La Centrafrique entre-t-elle dans une nouvelle guerre ?
En plein contexte post-électoral, et dans l’attente des résultats de la présidentielle du 27 décembre, des groupes rebelles se sont emparés, dimanche 3 janvier, de la ville de Bangassou, à 750 km à l’est de Bangui. La veille, une autre attaque rebelle avait visé Damara, fief du président sortant et favori du scrutin, Faustin-Archange Touadéra. La crise qui s’installe semble durable.
Le président Faustin-Archange Touadéra a voulu coûte que coûte que se tiennent, le 27 décembre, des élections présidentielles et législatives, alors que les groupes rebelles qui contrôlent la majorité du pays avaient déclenché une attaque une semaine avant cette date. Il a été soutenu dans sa volonté de maintenir les élections par le « groupe des cinq » qui comprend l’ONU, l’Union européenne, la France, les États-Unis et la Russie. On a ainsi vu l’Europe financer des élections, dont tout le monde savait qu’elles allaient être une mascarade. La sécurisation a été confiée aux Russes et aux Rwandais. Le désordre mondial conduit à de telles alliances contre nature entre des démocraties et des régimes autoritaires.
Depuis la première élection du président Faustin-Archange Touadéra, en 2015, l’Europe et l’ONU ont construit une sorte de narratif sur le «reploiement de l’administration centrafricaine» et autres châteaux construits sur du sable. L’Europe a réglé plusieurs centaines de millions d’euros pour mettre en oeuvre les accords de paix signés à Khartoum. Le 27 décembre, les élections ont eu lieu dans moins des deux tiers des sous-préfectures. En Centrafrique, seules les villes votent habituellement, car les campagnes, qui représentent 95% de la population, sont difficile ment accessibles. Cette fois-ci, une partie de l’électorat des villes n’a pas pu se rendre aux urnes, sa sécurité n’étant pas assurée.
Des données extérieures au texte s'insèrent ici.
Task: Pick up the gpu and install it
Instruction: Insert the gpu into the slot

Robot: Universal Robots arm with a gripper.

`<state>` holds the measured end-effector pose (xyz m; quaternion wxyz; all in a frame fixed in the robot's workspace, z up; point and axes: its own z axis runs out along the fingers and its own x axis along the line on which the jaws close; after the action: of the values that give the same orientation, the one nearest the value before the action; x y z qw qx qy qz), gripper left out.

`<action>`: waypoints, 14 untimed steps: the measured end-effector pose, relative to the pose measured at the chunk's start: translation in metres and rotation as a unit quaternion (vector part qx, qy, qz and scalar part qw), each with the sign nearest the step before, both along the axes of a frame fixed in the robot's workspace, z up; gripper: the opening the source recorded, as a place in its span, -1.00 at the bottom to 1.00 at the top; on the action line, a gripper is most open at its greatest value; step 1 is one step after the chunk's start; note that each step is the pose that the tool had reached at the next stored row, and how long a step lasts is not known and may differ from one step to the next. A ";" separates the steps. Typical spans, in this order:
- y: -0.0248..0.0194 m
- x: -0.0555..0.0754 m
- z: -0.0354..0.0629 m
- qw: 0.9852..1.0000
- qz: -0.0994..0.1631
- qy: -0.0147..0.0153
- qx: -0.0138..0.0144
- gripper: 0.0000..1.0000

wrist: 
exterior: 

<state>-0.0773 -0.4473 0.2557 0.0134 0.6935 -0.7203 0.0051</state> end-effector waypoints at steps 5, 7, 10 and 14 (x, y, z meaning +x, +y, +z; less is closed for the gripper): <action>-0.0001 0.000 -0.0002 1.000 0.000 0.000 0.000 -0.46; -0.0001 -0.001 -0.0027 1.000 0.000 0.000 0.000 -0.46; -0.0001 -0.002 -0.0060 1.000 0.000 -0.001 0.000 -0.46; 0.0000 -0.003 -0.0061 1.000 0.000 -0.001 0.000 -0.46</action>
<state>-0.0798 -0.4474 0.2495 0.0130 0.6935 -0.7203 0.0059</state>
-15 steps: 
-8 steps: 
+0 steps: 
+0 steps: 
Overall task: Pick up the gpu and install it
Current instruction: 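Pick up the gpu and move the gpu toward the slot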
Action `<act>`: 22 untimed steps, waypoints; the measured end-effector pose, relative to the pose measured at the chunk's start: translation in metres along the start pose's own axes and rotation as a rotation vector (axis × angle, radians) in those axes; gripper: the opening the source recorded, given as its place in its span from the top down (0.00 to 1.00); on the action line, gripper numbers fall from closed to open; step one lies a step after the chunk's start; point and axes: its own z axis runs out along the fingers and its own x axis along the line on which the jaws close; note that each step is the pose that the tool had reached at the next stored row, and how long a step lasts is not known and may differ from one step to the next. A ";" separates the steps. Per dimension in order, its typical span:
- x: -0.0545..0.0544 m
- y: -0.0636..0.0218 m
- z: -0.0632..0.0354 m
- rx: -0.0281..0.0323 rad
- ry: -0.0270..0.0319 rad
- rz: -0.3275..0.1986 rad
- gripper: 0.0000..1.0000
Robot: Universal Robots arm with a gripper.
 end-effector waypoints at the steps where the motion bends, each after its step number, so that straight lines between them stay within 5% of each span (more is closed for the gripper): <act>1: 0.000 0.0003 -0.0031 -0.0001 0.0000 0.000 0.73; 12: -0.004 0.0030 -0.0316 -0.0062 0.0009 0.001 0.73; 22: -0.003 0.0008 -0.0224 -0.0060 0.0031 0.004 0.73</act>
Le gouvernement a refusé également que votent les 600 000 Centrafricains réfugiés dans les pays voisins. Pourtant, le Haut-Commissariat aux réfugiés (HCR) avait proposé d’organiser ce scrutin, comme en 2015. Faustin-Archange Touadéra a voulu passer en force, sans négocier avec l’opposition démocratique. Elle demande maintenant l’annulation du vote. Le président a voulu également mettre fin aux fonctions, souvent théoriques, cédées à des membres des groupes armés dans les allées du pouvoir, comme le prévoyaient les accords de paix signés à Khartoum.
- Si le gouvernement tient sa ligne dure, le président sera proclamé réélu dès le premier tour. Il ne sera pas légitime.
De nombreux sièges à l’Assemblée nationale seront vacants faute d’élections organisées dans les circonscriptions. Les groupes armés seront à nouveau sur le chemin de la guerre. Leur stratégie est de prendre maintenant le contrôle des villes. Ils contrôlent Bangassou. Ils ont marché sur Bangui, mais ont été maintenus à distance par les casques bleus, les soldats rwandais et les paramilitaires russes. Il faut être réaliste. Les Russes et les Rwandais peuvent uniquement sécuriser la route qui mène à la capitale. Dans les villes où elle est présente, la Minusca peut déloger les groupes armés. Ils disparaîtront dans la brousse jusqu’à la prochaine attaque.